*EXERCISE BRIEF:* Could you write out the opening lines of the data, word for word, stopping after the line that contains "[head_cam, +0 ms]"?

*DATA BELOW:*

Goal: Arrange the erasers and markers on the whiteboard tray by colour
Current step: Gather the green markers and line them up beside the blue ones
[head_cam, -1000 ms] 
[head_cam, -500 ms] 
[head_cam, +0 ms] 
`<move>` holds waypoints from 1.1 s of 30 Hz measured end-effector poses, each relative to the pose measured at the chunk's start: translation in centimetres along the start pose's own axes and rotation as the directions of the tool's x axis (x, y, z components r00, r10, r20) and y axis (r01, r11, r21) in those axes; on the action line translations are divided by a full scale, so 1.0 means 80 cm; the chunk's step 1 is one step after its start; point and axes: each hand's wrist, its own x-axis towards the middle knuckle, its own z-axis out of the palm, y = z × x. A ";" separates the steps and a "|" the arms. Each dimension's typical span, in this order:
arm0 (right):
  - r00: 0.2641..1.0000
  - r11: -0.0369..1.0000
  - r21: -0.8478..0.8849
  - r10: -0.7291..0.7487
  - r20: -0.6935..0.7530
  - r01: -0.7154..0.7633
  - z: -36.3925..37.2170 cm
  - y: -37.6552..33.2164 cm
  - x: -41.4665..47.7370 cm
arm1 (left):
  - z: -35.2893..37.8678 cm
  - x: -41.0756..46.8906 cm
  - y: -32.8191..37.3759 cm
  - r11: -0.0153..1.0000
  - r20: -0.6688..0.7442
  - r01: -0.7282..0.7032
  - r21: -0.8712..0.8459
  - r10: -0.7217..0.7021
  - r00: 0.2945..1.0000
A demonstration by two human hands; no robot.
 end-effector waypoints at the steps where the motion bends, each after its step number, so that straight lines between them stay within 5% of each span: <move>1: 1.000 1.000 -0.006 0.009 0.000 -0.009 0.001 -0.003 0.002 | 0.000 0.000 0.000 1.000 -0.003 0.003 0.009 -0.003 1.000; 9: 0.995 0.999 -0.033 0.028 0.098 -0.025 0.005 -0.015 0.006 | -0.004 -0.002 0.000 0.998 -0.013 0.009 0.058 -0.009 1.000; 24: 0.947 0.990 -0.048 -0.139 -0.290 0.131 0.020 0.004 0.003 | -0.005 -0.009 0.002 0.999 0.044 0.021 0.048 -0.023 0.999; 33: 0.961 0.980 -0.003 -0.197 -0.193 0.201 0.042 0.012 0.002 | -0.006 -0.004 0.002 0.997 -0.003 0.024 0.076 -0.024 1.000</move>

*TASK RESULT:*
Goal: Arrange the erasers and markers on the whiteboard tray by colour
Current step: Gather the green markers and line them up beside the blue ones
[head_cam, -1000 ms] 
[head_cam, -500 ms] 
[head_cam, +0 ms] 

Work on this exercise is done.